Consul client not able to talk to consul Server

trying to make consul agent on one vm to talk to consul server on another vm. I am getting error on the consul agent as shown below

  2020-12-15T17:38:18.522Z [INFO]  agent.client.serf.lan: serf: EventMemberLeave: scsadpcbackendvm000000 10.90.2.4
    2020-12-15T17:38:21.394Z [WARN]  agent.router.manager: No servers available
    2020-12-15T17:38:21.394Z [ERROR] agent.anti_entropy: failed to sync remote state: error="No known Consul servers"

I can ping from agent to server, both are on the same subnet.
any debugs I can start on the client ?

Can you share your configs and the way you start the agents?

Yes, you can set log_level to debug, or even trace, IIRC. But, yes, as @Wolfsrudel says, we really need to see your configs if we’re going to provide useful suggestions.

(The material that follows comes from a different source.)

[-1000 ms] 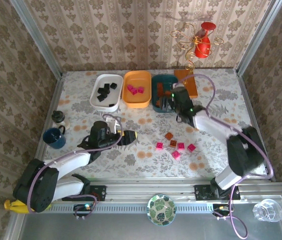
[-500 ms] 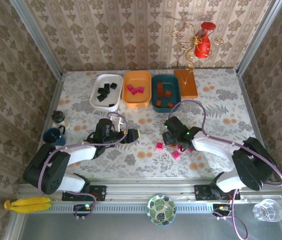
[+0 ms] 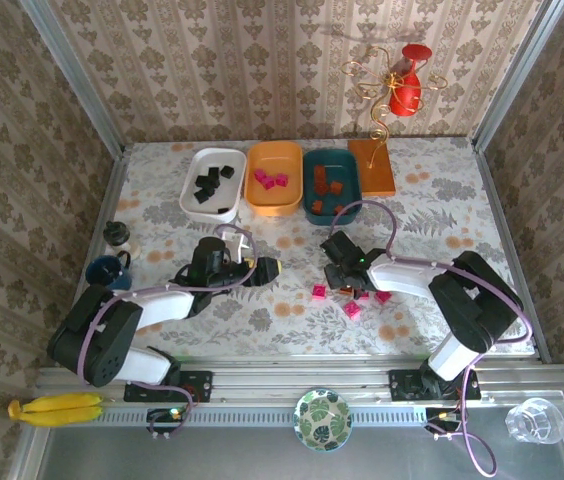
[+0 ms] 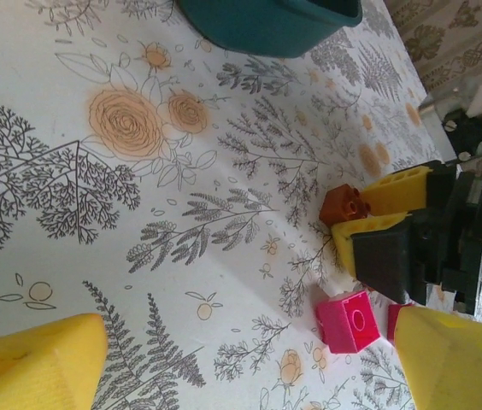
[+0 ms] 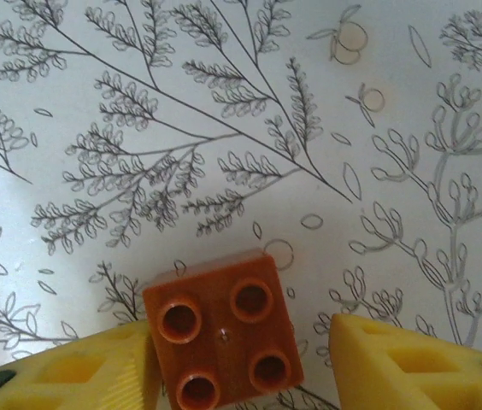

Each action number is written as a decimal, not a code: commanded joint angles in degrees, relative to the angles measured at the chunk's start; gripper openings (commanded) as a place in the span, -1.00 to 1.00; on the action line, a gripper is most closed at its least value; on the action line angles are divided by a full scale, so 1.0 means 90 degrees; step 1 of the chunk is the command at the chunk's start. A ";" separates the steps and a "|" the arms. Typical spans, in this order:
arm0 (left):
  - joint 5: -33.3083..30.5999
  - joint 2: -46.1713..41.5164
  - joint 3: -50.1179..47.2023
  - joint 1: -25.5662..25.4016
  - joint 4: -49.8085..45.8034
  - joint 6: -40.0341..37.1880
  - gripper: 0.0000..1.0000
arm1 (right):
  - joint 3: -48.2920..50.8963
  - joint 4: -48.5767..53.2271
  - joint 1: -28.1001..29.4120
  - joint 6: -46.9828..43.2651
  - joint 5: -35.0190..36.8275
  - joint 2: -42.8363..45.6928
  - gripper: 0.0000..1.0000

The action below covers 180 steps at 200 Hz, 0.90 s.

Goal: Sort the legos into containers by color
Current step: Pick up the lego from the center of the table, then place the lego in the container.

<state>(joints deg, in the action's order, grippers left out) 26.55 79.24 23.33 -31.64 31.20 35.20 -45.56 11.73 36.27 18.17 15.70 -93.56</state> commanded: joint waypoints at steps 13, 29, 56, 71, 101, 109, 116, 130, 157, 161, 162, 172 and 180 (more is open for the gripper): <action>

advertise_addr = "${local_ipv4}"
retry_join = ["provider=azure tag_name=Env tag_value=consul tenant_id=... client_id=xxxxxxx subscription_id=.. secret_access_key=..."]
EOF

I start the consul agent

sudo consul agent -config-dir=/etc/consul.d/

Server config

cat << EOF > /etc/consul.d/consul.hcl
datacenter = "dc1"
data_dir = "/opt/consul"

ui = true
EOF

cat << EOF > /etc/consul.d/server.hcl
server = true
bootstrap_expect = 1
client_addr = "0.0.0.0"
advertise_addr = "10.90.2.100"
retry_join = ["provider=azure tag_name=Env tag_value=consul tenant_id=.. client_id=.. subscription_id=.. secret_access_key=.."]
EOF

I have the exact same issue with a newly installed consul on Ubuntu 22.04.2 (single node):
/etc/consul.d/consul.hcl:

data_dir = "/opt/consul"
bind_addr = "10.211.55.36" # Listen on all IPv4
bootstrap_expect=0
 
log_level = "TRACE"

I simply want to start it to test the bootstrapping, but I can’t get past it:

[ERROR] agent.anti_entropy: failed to sync remote state: error="No known Consul servers"

I’m using consul 1.15.1.

I’ve also tried without ‘bootstrap_expect’. I’ve heard this this might be related to the ip consul is binding too. I needed to bind it explicitly to an IP, because consul complains.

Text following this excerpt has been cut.